# What makes me tick?



## Baron Samedi (Jan 15, 2009)

Jack of all trades...maybe.
But you certainly seem pretty darn masterful of everything I've seen you do!!

Kind regards.

Baron S.


----------



## Guest (Jul 19, 2009)

ditto what Baron said. and i truly appreciate all your tutorials. I am the kind of person that will read numerous/ various tutorials for one prop. I probably over-read it. But, more times than not, i wind up using _your_ tutorial. It's simple to understand and you cover all the problems that may arise. And I THANK YOU!! following your tutorials have never caused me to pause and go 'WTF!"  Cathy 
p.s.- I made your PVC candles, too!


----------



## 13mummy (Aug 26, 2007)

I'm glad you found halloween and this forum. We definitly benifited from it.


----------



## Skulkin (Jul 27, 2005)

You should add photography to your list, Terra. That's an awesome picture with the moon in the background. You can tell that you love prop-building by the quality of your work. My Dad used to say the same thing about me, now I just introduce myself as "A Jill of All Trades, Mistress of None!" Keep up the good work and keep sharing it with us.


----------



## halloween71 (Apr 22, 2007)

agree with all above.


----------



## bethene (Feb 12, 2007)

Terra, I would say you are a Halloween master!!!(or mistress, if you will!) But I do understand, I am not up with you making props, but I do love it, a creative outlet for me!! My daughter asked me what I would do if I didn't do halloween, and I couldn't answer, except to say, I don't plan on stopping the halloween anytime soon! I too used to bounce between things, loved creating. but exactly like you said, I can do so many types of things with halloween, sculpt, tombstones(no where near your level-- and also thank you for the tutorials!!) Just the set up taps in to creativity!well. i seem to be writing a novel so will stop now!


----------



## rpv805 (Oct 1, 2009)

just joined today! reading what you wrote is very encouraging - we are having our 4th annual adult Halloween party and I am in the market for ideas - seems like i found the right place!


----------



## Slightly Twisted (Nov 3, 2008)

Your tutorials are great. I am working on "Bloved" now. so far so good. I checked out your youtube videos too ~ all I can say is wow . Great work


----------



## BackYardHaunter (Sep 27, 2009)

auto racing! like what types? oval/road crourse?


----------



## ithurt (Jun 28, 2008)

It appears that you are in good company!

Da Vinci, Albert Einstein, Benjamin Franklin, Thomas Edison, Walt Disney... to name a few.

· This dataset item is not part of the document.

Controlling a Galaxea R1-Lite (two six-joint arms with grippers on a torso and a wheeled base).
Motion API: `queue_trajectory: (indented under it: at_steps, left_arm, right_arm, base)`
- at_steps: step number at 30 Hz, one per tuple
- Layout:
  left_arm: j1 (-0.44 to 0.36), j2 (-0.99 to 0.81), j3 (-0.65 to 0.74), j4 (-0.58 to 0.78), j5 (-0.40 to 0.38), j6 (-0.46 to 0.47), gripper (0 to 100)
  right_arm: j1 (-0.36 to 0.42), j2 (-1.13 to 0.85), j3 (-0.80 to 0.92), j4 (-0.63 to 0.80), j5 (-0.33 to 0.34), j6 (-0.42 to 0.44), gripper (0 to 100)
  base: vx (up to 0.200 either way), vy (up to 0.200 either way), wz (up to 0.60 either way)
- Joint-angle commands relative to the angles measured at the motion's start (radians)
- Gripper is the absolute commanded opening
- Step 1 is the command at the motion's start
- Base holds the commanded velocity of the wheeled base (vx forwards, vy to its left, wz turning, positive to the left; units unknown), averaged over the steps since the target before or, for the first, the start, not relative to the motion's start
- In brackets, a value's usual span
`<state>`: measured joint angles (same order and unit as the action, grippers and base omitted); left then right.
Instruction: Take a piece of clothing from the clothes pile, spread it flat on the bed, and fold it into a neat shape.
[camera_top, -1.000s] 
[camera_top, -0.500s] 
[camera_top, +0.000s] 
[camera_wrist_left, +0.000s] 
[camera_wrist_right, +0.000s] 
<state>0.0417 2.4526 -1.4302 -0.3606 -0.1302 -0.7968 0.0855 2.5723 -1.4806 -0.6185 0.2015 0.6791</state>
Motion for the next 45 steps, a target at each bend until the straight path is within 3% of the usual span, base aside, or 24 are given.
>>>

Have you ever been tested for ADD/ADHD/aspergers? 
I have fought this all my life and 2 of my three kids have Aspergers. The people who tell you these lame things are secretly envious (or scared) of the non stop knowledge/creativity that your mind is capable of taking in.

So I lack some practical thinking that is what the rest of the boring world is there for


----------



## ithurt (Jun 28, 2008)

The thing I love about this hobby/lifestyle is that it seems to encompass every skill I have ever learned.

the bad part: PACK RATTING!


----------



## Its the Great Pumpkin (Jun 20, 2010)

Just an Awesome artist in my book! Keep it up girl! BOO!!!


----------



## GiggleFairy (Aug 30, 2010)

You're my idol Terra! I, too, have very little success staying fixated on one craft-style. I want to be like you when I grow up.


----------